去时青丝归如雪——乡村守望五记
- 中华鲍氏网 2022年12月24日 鲍义来
去时青丝归如雪——乡村守望五记
鲍义来
修祠堂
2013 年,我对家乡那颗本已死了的心 竟因一个电话而逐渐活了过来。
这年春上,老家打来电话,说是村委想要将小学连同鲍家祠堂旧址扒了以兴建村民活动中心,问问我的意见。
这一问勾起了我无限痛苦。因为自从村小被拼到乡政府所在地的中心小学后,我村便只剩了几个娃娃而被安排到了另外的地方,于是由民国初年从办新学而开始成为一村政治文化中心的学校算是彻底衰败了,自此杂草丛生,三五年后还长成碗口粗的大树。如今,由当年规模宏大的鲍家祠堂改建成了走廊式的学校,又要扒了兴建活动场地,我鲍家祠堂岂不是荡然无存了吗?

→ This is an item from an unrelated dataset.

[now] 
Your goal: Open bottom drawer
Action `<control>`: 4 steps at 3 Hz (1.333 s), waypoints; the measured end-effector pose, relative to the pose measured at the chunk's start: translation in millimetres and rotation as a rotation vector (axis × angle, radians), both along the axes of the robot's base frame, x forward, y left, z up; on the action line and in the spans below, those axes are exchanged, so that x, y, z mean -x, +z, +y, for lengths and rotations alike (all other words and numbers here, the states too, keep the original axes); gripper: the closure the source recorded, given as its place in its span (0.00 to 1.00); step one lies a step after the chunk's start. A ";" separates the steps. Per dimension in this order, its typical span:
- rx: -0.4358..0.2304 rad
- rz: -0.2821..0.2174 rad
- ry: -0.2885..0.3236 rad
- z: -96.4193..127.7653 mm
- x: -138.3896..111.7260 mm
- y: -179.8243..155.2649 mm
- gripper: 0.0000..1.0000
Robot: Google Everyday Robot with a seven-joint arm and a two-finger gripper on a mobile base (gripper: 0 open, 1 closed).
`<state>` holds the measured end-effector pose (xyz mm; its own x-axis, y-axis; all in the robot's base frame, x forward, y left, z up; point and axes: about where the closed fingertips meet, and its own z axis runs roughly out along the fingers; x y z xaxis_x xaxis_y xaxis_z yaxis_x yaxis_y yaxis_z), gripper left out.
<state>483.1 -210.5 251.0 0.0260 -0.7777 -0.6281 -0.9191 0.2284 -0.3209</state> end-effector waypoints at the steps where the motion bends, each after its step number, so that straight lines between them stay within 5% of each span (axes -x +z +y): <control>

我在电话中说,那不行吧?那可是我 村的圆明园。村长要我回去一趟,商量着 怎样办。
我到家的那天,也是这样的阳春三月,已开始农忙了。白天有人将院子里的杂树砍了、杂草割了,还拉了电灯,以便晚上议事。是晚,族人集聚一起议论着,竟也碰撞出心灵深处那已久违的羞耻之心,因为面对此情此景,何能对得起列祖列宗,又何能谈得起孝子贤孙?最后统一的意见, 有钱出钱,有力出力,先将保留青石栏杆 等旧有遗构的中进进行修缮。
以后的大半年时间,中进得以恢复,共化钱18 万。我和青年企业家鲍广水、 鲍善波等人带了头,我还让我的一个外甥 出了三万,鲍广水也动员了他在北京的堂 兄出了三万,众人拾柴火焰高,于 2014 年初,举办了祠堂中进落成典礼和太公进 山 500 周年纪念。
然而正当村人、族人乃至四邻八乡,无不称赞有加时,我却不很满意这一结果。尽管砍伐了最大的树,但或许没有古人能够吃苦,也或许砍不出当年的大树,新恢复中进的木料不如当年硕大,从而也没有当年的气魄,于是和鲍广水商量,干脆一并将前进和后进一起恢复,一定要用上大料,以达到当年的建筑气魄。结果由鲍广水和我,加之茶叶老板鲍福久、我的外甥及鲍广水的堂兄,每人先拿出5 万,采购 了进口的大树,就象新恢复徽州府那样的 梁柱,更多的族人和亲人热烈响应,结果 除了议事大厅一进没有完成,三年里前后 三进次第展开,美轮美奂,一如当年气魄,我和鲍广水两家皆出十多万,各占总摹捐 60 多万的六分之一。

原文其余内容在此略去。